I have a minor problem with people that don’t think bloggers are real writers. Real writers are people that bleed words for no other reason than the fact that it feels bad and oddly good at the same time.
That’s writing.
See, what I didn’t tell you at the start was this is actually the purest form of writing..
Finding a story that transcends yourself is gold in writing — a story so pure that it must be finished so others can benefit from it.
This is why we write. To find ourselves and to help others. I don’t know why we’ve forgotten that.
This may even take your whole writing career in a drastically different direction.
Now you know you need to write about this more. You’ve “found” a piece of yourself. What will you do now?
This Is Blogging Gold..
I write about a lot of topics. I like writing about social media, blogging, and making money online, but my best work has ALWAYS come from my most emotional places.
I wrote about my fading belief in God once. That was hard to get through. I wrote about a breakup I initiated that really drove someone to the edge. That was hard, too. I felt guilty.

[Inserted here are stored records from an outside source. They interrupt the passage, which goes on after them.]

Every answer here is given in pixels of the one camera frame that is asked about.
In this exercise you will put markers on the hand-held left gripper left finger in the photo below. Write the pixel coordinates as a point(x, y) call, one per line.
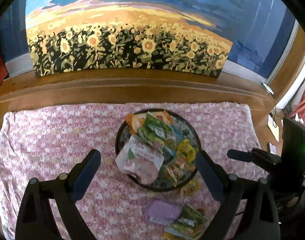
point(85, 177)

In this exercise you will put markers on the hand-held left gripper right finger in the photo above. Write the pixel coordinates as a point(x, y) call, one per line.
point(210, 177)

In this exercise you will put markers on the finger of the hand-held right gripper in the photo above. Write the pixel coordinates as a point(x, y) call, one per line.
point(240, 155)

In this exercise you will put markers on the small yellow green packet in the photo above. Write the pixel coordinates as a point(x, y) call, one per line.
point(191, 187)

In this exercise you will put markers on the clear orange snack packet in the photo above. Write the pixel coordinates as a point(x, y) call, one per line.
point(178, 170)

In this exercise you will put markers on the green white snack packet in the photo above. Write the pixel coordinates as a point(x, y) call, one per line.
point(190, 220)

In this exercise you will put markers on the blue patterned ceramic plate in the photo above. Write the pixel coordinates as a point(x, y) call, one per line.
point(187, 132)

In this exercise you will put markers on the green grape snack packet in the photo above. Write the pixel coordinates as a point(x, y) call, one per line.
point(167, 143)

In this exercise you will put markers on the white pink spout pouch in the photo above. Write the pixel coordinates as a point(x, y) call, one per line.
point(140, 162)

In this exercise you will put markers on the purple snack packet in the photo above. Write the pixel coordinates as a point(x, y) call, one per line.
point(162, 211)

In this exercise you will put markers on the orange yellow snack packet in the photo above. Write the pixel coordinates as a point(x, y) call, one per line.
point(135, 123)

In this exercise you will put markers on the large green grape packet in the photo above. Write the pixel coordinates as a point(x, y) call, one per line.
point(152, 130)

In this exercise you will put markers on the small pale yellow packet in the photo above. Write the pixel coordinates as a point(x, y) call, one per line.
point(162, 115)

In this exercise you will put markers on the pink floral blanket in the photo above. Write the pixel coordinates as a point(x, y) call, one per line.
point(55, 135)

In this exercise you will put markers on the white charger plug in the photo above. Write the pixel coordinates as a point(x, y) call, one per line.
point(267, 88)

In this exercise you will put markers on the sunflower field painting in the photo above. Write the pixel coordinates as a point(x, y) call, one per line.
point(127, 37)

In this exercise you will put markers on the wooden bed frame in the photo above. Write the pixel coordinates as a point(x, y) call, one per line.
point(92, 87)

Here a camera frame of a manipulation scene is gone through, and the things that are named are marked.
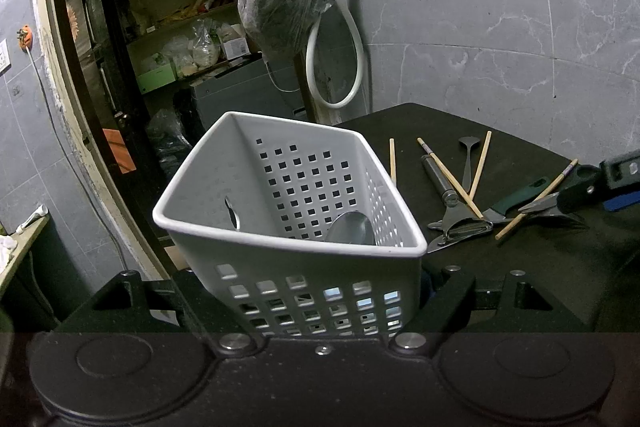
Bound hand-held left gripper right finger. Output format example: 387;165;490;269
389;264;588;354

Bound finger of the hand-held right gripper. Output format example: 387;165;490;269
602;193;640;212
555;151;640;214

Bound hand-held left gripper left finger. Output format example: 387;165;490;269
65;271;261;354

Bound wooden chopstick purple band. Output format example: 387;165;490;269
494;159;579;241
417;137;484;219

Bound green handled scissors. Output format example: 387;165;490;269
481;177;587;229

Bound metal peeler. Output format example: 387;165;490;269
421;154;494;254

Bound white perforated plastic basket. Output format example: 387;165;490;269
152;111;429;339

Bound dark metal spoon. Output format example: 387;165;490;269
458;136;479;199

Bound black plastic bag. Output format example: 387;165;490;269
144;109;194;168

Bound orange patterned cloth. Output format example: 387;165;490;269
102;126;137;176

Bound white tube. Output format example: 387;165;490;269
17;204;50;233

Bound white cloth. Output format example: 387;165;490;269
0;234;19;264

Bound grey metal cabinet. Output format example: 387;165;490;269
187;56;309;134

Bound green box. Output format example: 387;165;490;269
137;65;177;96

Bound dark wooden door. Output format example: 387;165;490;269
59;0;167;239

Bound clear bag of food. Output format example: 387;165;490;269
189;19;222;68

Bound small white box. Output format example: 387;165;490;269
219;34;251;60

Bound wooden storage shelf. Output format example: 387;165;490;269
106;0;252;94

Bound plastic bag with dark contents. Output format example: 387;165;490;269
237;0;332;58

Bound thin white cable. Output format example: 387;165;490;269
264;58;302;94

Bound white hose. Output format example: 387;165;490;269
305;0;365;110

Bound beige door frame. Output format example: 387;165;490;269
27;0;172;281

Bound orange wall plug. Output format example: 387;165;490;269
14;24;35;54

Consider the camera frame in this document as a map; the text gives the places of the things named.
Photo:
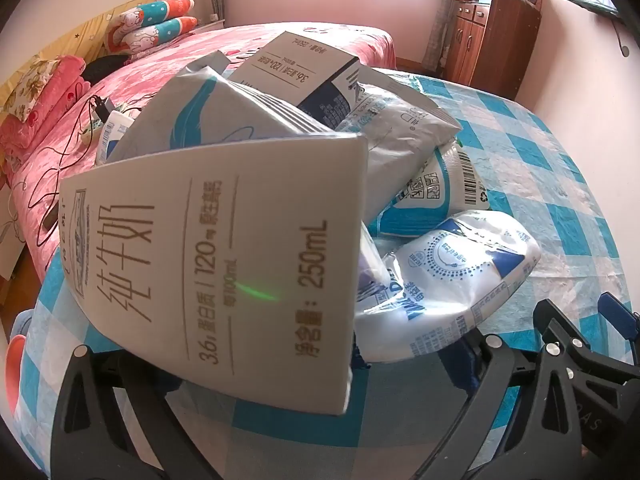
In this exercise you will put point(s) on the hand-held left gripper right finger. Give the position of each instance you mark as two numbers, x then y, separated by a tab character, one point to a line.
462	365

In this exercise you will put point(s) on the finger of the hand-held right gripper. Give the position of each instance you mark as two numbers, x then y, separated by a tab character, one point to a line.
547	320
617	307

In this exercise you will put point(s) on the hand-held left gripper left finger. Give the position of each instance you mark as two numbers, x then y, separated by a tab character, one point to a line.
85	410

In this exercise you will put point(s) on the white blue dotted milk pouch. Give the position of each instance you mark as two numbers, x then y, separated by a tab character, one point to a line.
450	280

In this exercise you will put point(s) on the white milk carton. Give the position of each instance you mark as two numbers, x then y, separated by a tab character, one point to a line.
225	260

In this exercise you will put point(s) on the blue checked plastic tablecloth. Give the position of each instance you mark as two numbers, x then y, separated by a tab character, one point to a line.
550	160

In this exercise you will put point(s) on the white blue pouch with barcode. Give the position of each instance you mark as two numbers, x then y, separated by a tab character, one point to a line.
440	190

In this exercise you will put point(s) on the plain white pouch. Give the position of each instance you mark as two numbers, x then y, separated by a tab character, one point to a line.
395	135

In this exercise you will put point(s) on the small white packet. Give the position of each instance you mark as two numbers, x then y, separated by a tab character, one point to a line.
112	135

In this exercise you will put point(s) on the brown wooden cabinet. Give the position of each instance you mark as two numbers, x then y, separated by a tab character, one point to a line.
490	45

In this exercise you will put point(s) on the folded pink quilt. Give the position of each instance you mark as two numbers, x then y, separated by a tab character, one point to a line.
45	110

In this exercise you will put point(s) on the black charger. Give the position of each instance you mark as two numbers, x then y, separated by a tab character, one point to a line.
105	107

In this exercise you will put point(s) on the white pouch with blue swirl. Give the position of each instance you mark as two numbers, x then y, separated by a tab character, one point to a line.
210	110

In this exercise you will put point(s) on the floral pillow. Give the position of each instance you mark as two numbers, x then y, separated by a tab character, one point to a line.
32	85

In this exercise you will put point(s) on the black cloth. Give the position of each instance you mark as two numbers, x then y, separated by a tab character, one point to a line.
102	67

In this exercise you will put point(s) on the dark blue milk carton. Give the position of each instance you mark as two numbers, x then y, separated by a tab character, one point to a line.
295	65

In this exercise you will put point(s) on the pink printed blanket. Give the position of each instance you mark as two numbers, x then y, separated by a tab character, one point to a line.
175	60

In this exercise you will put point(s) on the yellow wooden headboard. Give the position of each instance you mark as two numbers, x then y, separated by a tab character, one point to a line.
85	25

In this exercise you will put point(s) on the white nightstand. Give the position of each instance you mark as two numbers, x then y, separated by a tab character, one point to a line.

My point is, writing should be fearless. This is the one place where it’s okay to say whatever you need to say. It’s art. It shouldn’t be judged. In fact, we should be angry at anyone that does judge our most emotional pieces.
Finding the source of who we are is blogging gold. It’s writing gold, really.
That should be our biggest aim above all.
Interesting read thank you 😊!
Tom always able to touch a soft spot. It's a spot only someone going through it can relate to. Thanks for helping us not feel alone.